# Your assignment
The data must be copied over exactly and in full.

Stored data entries:
Start of Block

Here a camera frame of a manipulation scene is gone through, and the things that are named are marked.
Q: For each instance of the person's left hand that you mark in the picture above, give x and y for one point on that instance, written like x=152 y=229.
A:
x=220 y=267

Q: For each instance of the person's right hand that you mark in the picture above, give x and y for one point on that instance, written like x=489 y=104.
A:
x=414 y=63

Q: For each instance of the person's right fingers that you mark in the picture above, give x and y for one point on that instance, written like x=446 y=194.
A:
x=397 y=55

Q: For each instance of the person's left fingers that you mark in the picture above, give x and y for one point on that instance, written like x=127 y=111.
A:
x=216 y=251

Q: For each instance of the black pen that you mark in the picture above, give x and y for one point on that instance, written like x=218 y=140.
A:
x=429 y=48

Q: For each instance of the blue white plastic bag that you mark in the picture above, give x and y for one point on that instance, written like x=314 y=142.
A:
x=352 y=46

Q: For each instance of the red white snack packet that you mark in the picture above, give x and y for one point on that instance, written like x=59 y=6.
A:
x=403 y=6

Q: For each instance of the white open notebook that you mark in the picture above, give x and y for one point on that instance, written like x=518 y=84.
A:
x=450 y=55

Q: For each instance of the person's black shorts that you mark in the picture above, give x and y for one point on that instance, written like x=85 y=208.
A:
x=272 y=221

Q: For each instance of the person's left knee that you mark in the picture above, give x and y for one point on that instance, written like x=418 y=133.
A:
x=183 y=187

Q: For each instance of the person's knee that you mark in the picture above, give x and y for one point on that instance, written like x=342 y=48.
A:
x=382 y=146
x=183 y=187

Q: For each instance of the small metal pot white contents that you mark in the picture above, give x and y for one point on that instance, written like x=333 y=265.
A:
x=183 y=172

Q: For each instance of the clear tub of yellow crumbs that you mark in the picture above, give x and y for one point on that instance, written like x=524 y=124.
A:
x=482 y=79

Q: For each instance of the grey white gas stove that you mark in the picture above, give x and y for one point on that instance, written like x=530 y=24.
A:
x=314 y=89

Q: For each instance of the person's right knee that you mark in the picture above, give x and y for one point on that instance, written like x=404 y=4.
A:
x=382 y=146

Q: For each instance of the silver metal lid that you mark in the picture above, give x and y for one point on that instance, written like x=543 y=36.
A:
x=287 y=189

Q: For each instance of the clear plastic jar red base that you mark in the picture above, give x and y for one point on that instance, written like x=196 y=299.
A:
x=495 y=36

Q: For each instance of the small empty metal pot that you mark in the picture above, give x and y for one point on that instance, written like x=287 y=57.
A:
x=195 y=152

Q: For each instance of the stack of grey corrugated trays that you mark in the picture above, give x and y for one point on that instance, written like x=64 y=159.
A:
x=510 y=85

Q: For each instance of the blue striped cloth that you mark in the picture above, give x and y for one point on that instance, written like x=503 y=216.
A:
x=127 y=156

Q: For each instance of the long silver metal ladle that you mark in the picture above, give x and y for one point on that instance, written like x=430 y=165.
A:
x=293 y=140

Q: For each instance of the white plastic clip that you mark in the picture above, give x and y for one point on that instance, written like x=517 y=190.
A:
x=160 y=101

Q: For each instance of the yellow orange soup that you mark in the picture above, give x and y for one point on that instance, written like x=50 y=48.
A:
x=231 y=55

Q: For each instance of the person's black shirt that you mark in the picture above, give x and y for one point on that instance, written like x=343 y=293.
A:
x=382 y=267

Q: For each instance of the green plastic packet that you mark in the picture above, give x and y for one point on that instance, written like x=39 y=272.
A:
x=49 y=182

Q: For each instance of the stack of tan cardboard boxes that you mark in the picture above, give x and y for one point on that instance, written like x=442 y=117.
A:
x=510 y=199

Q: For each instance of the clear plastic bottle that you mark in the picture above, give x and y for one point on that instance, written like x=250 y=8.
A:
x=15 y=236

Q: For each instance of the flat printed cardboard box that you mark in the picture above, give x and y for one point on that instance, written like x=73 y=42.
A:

End of Block

# Written response
Here a camera frame of a manipulation scene is gone through, and the things that are named are marked.
Q: For each instance of the person's left hand that you mark in the picture above, give x and y for one point on that instance, written like x=152 y=229.
A:
x=220 y=267

Q: For each instance of the person's right hand that you mark in the picture above, give x and y for one point on that instance, written like x=489 y=104.
A:
x=414 y=63

Q: For each instance of the person's right fingers that you mark in the picture above, give x and y for one point on that instance, written like x=446 y=194.
A:
x=397 y=55

Q: For each instance of the person's left fingers that you mark in the picture above, give x and y for one point on that instance, written like x=127 y=111.
A:
x=216 y=251

Q: For each instance of the black pen that you mark in the picture above, give x and y for one point on that instance, written like x=218 y=140.
A:
x=429 y=48

Q: For each instance of the blue white plastic bag that you mark in the picture above, give x and y for one point on that instance, written like x=314 y=142.
A:
x=352 y=46

Q: For each instance of the red white snack packet that you mark in the picture above, give x and y for one point on that instance, written like x=59 y=6.
A:
x=403 y=6

Q: For each instance of the white open notebook that you mark in the picture above, give x and y for one point on that instance, written like x=518 y=84.
A:
x=450 y=55

Q: For each instance of the person's black shorts that you mark in the picture above, give x and y for one point on that instance, written like x=85 y=208.
A:
x=272 y=221

Q: For each instance of the person's left knee that you mark in the picture above, give x and y for one point on that instance, written like x=418 y=133.
A:
x=183 y=187

Q: For each instance of the person's knee that you mark in the picture above, give x and y for one point on that instance, written like x=342 y=48.
A:
x=382 y=146
x=183 y=187

Q: For each instance of the small metal pot white contents that you mark in the picture above, give x and y for one point on that instance, written like x=333 y=265.
A:
x=183 y=172

Q: For each instance of the clear tub of yellow crumbs that you mark in the picture above, give x and y for one point on that instance, written like x=524 y=124.
A:
x=482 y=79

Q: For each instance of the grey white gas stove that you mark in the picture above, give x and y for one point on that instance, written like x=530 y=24.
A:
x=314 y=89

Q: For each instance of the person's right knee that you mark in the picture above, give x and y for one point on that instance, written like x=404 y=4.
A:
x=382 y=146

Q: For each instance of the silver metal lid that you mark in the picture above, give x and y for one point on that instance, written like x=543 y=36.
A:
x=287 y=189

Q: For each instance of the clear plastic jar red base that you mark in the picture above, give x and y for one point on that instance, written like x=196 y=299.
A:
x=495 y=36

Q: For each instance of the small empty metal pot that you mark in the picture above, give x and y for one point on that instance, written like x=287 y=57.
A:
x=195 y=152

Q: For each instance of the stack of grey corrugated trays that you mark in the picture above, give x and y for one point on that instance, written like x=64 y=159.
A:
x=510 y=85

Q: For each instance of the blue striped cloth that you mark in the picture above, give x and y for one point on that instance, written like x=503 y=216.
A:
x=127 y=156

Q: For each instance of the long silver metal ladle that you mark in the picture above, give x and y for one point on that instance, written like x=430 y=165.
A:
x=293 y=140

Q: For each instance of the white plastic clip that you mark in the picture above, give x and y for one point on that instance, written like x=517 y=190.
A:
x=160 y=101

Q: For each instance of the yellow orange soup that you mark in the picture above, give x and y for one point on that instance, written like x=50 y=48.
A:
x=231 y=55

Q: For each instance of the person's black shirt that you mark in the picture above, give x and y for one point on that instance, written like x=343 y=293.
A:
x=382 y=267

Q: For each instance of the green plastic packet that you mark in the picture above, give x and y for one point on that instance, written like x=39 y=272.
A:
x=49 y=182

Q: For each instance of the stack of tan cardboard boxes that you mark in the picture above, give x and y for one point on that instance, written like x=442 y=117.
A:
x=510 y=199

Q: For each instance of the clear plastic bottle that you mark in the picture above, give x and y for one point on that instance, written like x=250 y=8.
A:
x=15 y=236

Q: For each instance of the flat printed cardboard box that you mark in the picture above, give x and y for one point on that instance, written like x=73 y=42.
A:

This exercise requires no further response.